## TASK TO COMPLETE
What is the number of lines in the entries that contain "held"? Reply with that number only.

## SUPPLIED DATA
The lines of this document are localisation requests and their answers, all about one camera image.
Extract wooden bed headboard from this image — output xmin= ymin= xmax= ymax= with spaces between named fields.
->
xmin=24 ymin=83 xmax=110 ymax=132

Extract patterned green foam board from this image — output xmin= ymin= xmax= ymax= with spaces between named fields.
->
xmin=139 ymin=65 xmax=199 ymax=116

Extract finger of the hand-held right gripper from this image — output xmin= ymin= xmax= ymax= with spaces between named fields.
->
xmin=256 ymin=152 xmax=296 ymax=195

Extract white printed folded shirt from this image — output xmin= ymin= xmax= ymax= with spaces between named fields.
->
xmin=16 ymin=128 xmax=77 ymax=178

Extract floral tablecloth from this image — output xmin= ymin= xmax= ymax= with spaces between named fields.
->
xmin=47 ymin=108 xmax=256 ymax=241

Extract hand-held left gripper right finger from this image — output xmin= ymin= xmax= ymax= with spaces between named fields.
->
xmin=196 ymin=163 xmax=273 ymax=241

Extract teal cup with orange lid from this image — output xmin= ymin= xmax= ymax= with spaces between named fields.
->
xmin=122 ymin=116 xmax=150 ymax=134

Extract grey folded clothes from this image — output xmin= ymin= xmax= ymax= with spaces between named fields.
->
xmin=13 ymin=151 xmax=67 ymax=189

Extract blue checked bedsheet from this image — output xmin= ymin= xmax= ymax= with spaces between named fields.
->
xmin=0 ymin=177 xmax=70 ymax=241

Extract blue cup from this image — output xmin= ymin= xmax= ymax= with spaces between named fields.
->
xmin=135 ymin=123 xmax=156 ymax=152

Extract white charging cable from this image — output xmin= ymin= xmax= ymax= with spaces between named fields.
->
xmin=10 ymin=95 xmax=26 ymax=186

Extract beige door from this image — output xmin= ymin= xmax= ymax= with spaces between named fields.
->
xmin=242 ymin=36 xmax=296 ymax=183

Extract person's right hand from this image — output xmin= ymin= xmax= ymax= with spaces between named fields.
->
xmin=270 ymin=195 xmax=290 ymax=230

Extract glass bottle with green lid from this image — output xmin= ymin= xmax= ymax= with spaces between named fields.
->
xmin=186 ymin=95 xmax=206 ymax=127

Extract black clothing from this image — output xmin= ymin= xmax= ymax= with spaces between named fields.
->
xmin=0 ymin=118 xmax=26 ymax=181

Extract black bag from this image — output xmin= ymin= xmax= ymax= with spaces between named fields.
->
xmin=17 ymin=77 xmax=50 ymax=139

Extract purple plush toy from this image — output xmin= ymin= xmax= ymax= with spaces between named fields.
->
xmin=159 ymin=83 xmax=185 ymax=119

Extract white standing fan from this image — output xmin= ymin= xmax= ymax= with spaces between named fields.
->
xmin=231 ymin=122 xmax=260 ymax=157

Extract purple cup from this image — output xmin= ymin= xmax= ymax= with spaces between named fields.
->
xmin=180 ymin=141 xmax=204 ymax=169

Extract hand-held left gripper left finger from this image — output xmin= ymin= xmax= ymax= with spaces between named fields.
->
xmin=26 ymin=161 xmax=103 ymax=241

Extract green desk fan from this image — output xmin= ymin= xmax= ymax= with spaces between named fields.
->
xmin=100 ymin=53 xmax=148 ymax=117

## WRITTEN SOLUTION
3